The work audiences last saw from Coppola was ‘Marie Antoinette’, a fast paced, loud biopic of titled historic figure. A far departure from the signature tone of previous projects such as ‘The Virgin Suicides’ and ‘Lost in Translation’. Here she returns to that familiarity with great effect. It will be difficult for Coppola to escape the comparisons with ‘Lost in translation’ for it themes of loneliness and unlikely relationships. Both featured hotel settings, which implies a sense of ever-changing, disposable homes and the need for friendship.

The camera work is again what we are familiar with from Coppola, observant and subtle. Shots featuring the mundane as much as the spectacle. Favourite bizarre scenes that spring to mind are Johnny having a mold made of his head, him sitting in a hotel room picking up an apple and deciding not to eat it, watching strippers slide down poles in bed with a broken arm. She chose to work with cinematographer Harris Savides, who has also collaborated with Gus Van Sant. Savides brings to shots her vision with his recognizable approach, natural light, and an understated quality of solitude through shot sequences featuring the everyday boredom.

Credit must be given to this piece for discussing the middle of Hollywood success. Not many films analyse this period because it may not feature a climax. Here of course the narrative is driven by Johnny’s forced upon but nonetheless attempt at repairing his part time relationship with his daughter. Not the rise or fall but the everyday, ins and outs and trappings of present stardom and the effects of it upon the people and relationships that surround that.

Dorff and Fanning are excellent as the father and daughter who are in the midst of trying to redefine their once distant relationship.
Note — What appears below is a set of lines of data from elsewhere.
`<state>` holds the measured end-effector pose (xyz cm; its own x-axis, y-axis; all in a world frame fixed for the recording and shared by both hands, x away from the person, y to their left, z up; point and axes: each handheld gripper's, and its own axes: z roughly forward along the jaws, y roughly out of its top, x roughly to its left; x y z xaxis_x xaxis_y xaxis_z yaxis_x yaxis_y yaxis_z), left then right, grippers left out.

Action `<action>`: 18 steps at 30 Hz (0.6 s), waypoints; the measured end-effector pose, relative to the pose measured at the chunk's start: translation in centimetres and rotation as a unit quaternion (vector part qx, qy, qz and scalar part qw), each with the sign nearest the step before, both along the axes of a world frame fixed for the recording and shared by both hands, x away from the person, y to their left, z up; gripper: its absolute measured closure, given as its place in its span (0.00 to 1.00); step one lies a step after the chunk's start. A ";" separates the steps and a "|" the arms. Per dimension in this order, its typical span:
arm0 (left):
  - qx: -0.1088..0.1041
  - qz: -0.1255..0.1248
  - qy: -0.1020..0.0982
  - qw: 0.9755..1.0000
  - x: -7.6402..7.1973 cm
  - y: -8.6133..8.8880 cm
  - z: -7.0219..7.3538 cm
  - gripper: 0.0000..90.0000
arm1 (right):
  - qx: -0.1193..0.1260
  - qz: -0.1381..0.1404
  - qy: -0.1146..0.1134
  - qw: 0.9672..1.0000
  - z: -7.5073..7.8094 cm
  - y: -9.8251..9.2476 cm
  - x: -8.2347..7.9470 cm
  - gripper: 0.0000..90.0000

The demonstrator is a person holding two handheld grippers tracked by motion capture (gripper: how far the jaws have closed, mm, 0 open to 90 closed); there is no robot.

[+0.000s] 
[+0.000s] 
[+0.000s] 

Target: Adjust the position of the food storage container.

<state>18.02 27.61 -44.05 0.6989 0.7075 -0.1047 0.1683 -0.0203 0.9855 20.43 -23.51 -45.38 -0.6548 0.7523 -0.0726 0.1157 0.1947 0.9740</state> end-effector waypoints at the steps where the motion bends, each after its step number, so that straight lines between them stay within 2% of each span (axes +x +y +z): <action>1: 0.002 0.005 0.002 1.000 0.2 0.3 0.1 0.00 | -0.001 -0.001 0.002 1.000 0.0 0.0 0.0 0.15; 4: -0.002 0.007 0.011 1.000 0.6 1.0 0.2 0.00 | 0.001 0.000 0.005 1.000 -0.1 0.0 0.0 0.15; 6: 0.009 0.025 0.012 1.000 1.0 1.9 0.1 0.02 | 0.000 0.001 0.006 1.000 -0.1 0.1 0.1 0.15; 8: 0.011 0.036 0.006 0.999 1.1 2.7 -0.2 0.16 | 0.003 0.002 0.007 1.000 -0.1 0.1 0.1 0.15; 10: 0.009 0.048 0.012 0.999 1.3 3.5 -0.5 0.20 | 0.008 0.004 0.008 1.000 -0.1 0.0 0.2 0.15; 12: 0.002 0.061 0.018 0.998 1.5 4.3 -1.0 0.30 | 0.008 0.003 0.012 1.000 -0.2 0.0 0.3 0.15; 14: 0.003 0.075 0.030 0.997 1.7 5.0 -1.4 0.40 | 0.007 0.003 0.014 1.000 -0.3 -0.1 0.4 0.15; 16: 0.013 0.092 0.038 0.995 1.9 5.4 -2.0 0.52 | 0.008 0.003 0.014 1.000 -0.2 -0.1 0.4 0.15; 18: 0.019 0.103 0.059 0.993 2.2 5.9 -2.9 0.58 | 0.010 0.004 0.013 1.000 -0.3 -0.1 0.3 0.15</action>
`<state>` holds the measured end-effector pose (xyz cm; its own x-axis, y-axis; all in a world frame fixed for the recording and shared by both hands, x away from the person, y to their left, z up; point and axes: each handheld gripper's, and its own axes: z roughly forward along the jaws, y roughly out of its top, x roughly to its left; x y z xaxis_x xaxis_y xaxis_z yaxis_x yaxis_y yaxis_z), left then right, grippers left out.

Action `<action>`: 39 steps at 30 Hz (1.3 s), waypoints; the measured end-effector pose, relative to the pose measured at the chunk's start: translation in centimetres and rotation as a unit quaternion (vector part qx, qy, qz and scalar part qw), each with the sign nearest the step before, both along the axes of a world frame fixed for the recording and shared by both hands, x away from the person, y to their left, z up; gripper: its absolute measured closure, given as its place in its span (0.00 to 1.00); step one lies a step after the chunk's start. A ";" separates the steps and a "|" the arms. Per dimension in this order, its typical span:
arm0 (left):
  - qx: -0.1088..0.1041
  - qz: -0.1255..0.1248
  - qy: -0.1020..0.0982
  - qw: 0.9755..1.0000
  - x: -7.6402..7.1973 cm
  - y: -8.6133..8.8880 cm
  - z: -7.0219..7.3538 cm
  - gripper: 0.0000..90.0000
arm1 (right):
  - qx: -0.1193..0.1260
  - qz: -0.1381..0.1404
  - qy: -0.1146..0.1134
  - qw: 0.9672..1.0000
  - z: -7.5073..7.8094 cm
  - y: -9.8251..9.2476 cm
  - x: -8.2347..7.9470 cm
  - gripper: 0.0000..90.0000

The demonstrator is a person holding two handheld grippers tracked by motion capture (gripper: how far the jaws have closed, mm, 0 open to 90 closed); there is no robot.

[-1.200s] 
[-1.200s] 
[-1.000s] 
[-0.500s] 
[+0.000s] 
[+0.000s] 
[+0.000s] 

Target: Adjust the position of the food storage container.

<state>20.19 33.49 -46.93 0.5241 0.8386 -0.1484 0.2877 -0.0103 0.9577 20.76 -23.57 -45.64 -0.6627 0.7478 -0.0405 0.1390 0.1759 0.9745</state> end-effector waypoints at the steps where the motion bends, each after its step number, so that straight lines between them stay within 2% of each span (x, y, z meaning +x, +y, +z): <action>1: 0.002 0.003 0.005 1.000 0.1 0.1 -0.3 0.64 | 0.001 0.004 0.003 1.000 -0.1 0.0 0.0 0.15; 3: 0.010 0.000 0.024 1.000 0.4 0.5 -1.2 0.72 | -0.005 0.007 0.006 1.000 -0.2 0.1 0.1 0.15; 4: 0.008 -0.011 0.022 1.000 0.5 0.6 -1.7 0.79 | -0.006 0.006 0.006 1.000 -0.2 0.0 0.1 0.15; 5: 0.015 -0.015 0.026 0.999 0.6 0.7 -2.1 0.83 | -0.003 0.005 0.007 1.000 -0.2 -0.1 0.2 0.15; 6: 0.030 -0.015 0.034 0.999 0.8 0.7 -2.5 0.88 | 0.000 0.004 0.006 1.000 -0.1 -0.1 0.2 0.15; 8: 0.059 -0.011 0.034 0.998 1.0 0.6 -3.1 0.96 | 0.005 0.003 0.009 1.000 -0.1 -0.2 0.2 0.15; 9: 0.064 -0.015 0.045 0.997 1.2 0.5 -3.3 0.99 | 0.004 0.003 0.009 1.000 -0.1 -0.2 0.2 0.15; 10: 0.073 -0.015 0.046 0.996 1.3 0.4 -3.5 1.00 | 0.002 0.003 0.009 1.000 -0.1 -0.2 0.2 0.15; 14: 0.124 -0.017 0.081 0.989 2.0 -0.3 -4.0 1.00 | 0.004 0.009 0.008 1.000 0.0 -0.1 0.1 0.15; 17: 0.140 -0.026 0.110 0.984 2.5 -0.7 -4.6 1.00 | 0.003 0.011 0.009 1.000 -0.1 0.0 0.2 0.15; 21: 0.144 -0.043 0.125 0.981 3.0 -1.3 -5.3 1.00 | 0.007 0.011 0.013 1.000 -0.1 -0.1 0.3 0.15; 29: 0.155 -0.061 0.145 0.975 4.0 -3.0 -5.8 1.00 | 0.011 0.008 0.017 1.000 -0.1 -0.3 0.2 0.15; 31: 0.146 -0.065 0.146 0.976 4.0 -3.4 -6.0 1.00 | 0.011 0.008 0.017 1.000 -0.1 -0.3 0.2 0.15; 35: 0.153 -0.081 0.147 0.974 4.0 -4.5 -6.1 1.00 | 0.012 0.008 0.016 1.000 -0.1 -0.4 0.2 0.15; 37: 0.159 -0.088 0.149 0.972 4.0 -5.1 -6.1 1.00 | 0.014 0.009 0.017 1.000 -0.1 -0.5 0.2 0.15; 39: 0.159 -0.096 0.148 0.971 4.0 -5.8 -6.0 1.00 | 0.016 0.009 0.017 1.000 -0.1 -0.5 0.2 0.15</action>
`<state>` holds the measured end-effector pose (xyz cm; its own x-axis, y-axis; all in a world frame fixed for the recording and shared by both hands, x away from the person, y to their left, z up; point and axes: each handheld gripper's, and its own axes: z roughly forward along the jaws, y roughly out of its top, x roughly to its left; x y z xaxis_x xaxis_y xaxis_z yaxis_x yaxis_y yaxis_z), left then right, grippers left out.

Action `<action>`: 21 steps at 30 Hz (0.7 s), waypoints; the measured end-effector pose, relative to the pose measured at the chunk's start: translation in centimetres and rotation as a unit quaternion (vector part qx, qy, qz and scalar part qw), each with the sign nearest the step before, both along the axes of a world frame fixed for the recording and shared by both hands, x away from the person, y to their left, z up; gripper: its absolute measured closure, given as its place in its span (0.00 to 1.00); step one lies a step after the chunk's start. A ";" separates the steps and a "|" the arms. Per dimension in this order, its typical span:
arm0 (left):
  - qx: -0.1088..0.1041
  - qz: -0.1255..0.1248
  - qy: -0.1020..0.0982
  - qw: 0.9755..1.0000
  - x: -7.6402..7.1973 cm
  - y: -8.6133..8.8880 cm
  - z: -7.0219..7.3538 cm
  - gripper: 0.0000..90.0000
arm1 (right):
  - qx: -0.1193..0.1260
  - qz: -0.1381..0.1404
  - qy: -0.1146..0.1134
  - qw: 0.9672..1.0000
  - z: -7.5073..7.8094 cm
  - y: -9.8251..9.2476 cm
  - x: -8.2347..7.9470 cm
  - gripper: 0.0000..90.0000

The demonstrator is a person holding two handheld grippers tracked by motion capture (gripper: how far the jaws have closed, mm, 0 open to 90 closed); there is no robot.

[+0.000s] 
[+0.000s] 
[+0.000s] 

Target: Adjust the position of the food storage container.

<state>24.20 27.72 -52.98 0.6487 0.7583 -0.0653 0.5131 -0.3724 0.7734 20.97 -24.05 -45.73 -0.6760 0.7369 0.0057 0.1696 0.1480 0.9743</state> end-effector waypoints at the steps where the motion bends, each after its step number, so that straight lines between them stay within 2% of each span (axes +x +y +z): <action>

Fanning brings to screen an acute portrayal of a young pre-teen girl who is unsure of her place in her fathers life and can do this with one darted annoyed look across the table when she realises there’s a random woman at breakfast. Dorff also excels at bringing an initially un-likable character to audiences sympathy. ‘Somewhere’ is a gentle, melancholy look at Hollywood. The humour is in the awkwardness and so is the emotion.